**Provided records**
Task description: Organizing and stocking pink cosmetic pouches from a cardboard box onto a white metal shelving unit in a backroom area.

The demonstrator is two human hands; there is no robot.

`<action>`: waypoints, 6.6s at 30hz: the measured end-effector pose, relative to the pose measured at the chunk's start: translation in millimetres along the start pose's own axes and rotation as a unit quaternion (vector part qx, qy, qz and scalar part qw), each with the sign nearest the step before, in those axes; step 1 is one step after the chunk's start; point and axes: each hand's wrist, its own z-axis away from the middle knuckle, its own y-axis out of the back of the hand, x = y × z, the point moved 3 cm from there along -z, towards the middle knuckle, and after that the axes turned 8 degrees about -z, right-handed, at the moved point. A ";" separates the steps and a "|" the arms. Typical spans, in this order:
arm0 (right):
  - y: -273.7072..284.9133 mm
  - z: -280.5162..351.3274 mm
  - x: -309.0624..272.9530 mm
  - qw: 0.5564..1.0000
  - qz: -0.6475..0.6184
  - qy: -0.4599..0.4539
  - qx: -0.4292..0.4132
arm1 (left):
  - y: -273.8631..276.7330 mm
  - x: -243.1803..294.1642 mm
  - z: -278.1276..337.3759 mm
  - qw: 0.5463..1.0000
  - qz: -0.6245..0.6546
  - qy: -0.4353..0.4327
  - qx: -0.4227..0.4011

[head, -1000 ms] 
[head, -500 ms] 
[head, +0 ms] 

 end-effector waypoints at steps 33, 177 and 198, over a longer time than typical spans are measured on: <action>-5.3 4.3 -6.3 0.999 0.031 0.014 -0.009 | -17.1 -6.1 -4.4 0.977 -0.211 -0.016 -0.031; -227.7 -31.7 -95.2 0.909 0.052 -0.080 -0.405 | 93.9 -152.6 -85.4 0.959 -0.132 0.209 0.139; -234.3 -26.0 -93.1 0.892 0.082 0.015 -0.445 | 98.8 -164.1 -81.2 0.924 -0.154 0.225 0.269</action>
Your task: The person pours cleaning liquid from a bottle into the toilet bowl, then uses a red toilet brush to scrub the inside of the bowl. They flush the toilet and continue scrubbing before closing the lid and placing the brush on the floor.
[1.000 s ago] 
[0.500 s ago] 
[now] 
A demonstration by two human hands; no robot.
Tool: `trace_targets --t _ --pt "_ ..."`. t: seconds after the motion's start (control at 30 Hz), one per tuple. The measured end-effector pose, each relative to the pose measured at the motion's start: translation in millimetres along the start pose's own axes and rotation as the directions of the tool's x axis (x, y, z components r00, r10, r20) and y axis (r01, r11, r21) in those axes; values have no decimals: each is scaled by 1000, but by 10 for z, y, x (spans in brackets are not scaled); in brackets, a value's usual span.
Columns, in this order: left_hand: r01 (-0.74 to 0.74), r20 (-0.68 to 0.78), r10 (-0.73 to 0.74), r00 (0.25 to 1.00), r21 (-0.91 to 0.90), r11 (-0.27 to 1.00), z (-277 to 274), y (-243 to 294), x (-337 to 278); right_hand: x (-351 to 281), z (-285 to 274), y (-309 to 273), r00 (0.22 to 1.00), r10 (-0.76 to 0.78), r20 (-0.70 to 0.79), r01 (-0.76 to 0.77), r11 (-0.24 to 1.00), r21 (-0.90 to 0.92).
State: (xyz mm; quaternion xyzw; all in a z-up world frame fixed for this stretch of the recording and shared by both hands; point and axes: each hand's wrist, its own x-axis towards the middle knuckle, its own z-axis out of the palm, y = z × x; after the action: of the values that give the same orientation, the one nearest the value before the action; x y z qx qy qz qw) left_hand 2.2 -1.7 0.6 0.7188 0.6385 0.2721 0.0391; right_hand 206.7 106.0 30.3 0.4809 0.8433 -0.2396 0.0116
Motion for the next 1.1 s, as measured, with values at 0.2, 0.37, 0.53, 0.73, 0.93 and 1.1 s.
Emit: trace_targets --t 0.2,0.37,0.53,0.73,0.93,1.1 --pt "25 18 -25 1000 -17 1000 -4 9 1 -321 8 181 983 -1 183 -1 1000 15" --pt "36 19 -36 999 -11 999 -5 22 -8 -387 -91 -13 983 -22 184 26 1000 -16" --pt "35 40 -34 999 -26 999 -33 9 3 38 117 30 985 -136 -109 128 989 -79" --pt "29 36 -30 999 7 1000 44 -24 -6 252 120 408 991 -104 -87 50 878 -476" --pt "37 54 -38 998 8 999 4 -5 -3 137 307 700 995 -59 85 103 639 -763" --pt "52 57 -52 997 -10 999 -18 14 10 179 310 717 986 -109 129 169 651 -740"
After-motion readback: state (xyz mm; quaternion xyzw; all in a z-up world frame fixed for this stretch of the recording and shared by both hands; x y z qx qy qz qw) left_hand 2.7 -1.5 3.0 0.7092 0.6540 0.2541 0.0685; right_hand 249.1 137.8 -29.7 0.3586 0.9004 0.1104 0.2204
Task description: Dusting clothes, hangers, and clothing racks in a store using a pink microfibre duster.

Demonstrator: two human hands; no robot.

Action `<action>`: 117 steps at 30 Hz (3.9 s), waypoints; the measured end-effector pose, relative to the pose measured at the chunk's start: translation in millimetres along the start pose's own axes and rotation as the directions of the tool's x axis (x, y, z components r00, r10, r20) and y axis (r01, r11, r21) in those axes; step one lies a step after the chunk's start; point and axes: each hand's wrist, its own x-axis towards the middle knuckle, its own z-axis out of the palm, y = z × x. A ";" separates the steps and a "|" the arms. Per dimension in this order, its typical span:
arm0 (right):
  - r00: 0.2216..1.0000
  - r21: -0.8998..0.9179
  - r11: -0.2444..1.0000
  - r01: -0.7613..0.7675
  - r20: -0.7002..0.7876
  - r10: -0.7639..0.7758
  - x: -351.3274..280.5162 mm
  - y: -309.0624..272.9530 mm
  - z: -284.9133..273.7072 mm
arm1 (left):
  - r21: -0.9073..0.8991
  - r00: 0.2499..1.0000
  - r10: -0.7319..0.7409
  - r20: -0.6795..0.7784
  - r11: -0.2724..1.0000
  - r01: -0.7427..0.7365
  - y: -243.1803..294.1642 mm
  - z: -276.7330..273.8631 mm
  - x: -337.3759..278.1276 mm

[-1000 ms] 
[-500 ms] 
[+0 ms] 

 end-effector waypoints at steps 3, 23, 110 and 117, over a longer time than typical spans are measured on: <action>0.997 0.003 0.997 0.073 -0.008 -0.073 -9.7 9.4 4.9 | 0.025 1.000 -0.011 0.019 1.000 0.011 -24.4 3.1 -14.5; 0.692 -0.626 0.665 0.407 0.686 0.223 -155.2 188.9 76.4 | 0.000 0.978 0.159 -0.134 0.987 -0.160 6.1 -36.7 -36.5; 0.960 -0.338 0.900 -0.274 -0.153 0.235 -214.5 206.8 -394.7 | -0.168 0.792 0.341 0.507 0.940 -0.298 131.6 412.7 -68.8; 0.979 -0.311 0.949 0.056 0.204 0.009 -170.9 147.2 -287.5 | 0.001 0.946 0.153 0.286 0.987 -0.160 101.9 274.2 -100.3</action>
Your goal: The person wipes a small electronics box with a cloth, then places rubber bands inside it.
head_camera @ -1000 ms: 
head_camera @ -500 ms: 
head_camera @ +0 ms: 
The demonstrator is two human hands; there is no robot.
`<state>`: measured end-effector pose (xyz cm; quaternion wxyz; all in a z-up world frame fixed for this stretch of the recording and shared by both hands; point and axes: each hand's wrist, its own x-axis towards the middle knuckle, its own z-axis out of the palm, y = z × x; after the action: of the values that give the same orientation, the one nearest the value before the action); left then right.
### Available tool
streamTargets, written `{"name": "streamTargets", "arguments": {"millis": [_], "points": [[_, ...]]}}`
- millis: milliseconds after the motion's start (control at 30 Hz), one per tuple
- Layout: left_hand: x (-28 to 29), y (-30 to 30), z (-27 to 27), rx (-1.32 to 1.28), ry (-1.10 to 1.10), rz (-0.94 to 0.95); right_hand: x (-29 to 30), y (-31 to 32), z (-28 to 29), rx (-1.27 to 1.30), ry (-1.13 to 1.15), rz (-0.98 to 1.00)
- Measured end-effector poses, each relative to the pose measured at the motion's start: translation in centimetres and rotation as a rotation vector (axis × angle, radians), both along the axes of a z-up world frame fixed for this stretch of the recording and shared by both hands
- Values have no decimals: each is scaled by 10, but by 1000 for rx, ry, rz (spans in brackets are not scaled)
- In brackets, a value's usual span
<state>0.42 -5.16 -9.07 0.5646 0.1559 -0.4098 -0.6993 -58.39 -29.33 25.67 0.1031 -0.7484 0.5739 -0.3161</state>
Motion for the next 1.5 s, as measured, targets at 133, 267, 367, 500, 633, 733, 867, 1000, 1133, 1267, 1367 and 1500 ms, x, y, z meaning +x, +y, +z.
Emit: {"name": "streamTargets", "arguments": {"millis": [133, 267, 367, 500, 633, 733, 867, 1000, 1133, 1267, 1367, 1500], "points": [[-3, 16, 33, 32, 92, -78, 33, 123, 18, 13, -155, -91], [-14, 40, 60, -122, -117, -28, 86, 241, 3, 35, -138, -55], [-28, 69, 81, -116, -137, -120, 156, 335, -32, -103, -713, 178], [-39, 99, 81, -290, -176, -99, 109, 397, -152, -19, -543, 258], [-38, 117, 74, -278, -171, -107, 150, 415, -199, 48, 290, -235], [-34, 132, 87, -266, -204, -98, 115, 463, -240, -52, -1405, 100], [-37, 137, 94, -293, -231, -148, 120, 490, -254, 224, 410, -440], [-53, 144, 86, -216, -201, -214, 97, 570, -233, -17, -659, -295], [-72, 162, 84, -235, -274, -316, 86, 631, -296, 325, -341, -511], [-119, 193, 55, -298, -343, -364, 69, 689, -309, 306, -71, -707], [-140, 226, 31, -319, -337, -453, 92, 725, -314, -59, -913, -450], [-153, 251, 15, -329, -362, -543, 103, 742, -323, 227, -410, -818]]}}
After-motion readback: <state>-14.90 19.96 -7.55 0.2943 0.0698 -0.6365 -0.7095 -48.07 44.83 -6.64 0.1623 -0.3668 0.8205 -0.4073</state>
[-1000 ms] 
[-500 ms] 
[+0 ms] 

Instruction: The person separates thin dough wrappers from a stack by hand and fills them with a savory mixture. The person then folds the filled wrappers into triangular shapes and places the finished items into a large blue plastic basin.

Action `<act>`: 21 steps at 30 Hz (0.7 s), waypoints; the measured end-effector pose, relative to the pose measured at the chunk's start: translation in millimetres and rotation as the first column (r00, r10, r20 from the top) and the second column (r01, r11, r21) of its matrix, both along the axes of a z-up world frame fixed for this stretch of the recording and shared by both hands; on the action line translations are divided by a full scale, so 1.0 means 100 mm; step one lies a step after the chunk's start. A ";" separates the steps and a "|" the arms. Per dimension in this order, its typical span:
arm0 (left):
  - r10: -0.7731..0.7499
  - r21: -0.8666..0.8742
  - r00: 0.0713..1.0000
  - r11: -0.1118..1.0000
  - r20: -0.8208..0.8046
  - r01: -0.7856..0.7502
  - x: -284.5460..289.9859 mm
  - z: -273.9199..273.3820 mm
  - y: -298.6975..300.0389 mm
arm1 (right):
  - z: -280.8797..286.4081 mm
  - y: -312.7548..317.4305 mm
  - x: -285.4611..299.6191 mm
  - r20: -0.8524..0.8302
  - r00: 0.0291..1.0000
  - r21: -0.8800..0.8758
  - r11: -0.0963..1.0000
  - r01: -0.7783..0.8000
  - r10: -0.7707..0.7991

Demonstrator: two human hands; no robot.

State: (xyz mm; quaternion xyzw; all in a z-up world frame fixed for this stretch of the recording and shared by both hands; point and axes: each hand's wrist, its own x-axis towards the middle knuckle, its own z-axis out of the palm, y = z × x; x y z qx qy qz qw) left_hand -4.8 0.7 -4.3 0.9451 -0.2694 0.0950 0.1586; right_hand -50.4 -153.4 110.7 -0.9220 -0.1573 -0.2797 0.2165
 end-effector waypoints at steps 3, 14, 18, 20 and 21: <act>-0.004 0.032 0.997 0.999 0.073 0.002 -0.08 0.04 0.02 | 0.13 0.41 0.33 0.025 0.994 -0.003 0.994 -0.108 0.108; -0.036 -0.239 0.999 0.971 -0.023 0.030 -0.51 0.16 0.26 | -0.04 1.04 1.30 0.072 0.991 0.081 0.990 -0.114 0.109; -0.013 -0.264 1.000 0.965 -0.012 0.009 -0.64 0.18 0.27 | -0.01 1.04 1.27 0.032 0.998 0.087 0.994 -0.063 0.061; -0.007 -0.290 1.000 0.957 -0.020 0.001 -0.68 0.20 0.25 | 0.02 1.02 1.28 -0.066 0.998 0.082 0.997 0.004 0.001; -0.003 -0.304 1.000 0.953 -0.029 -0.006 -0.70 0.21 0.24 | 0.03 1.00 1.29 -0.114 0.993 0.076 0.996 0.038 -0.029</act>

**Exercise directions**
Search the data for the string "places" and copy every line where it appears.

**Your solution**
Your goal: The person wipes a small electronics box with a cloth, then places rubber bands inside it.
Instruction: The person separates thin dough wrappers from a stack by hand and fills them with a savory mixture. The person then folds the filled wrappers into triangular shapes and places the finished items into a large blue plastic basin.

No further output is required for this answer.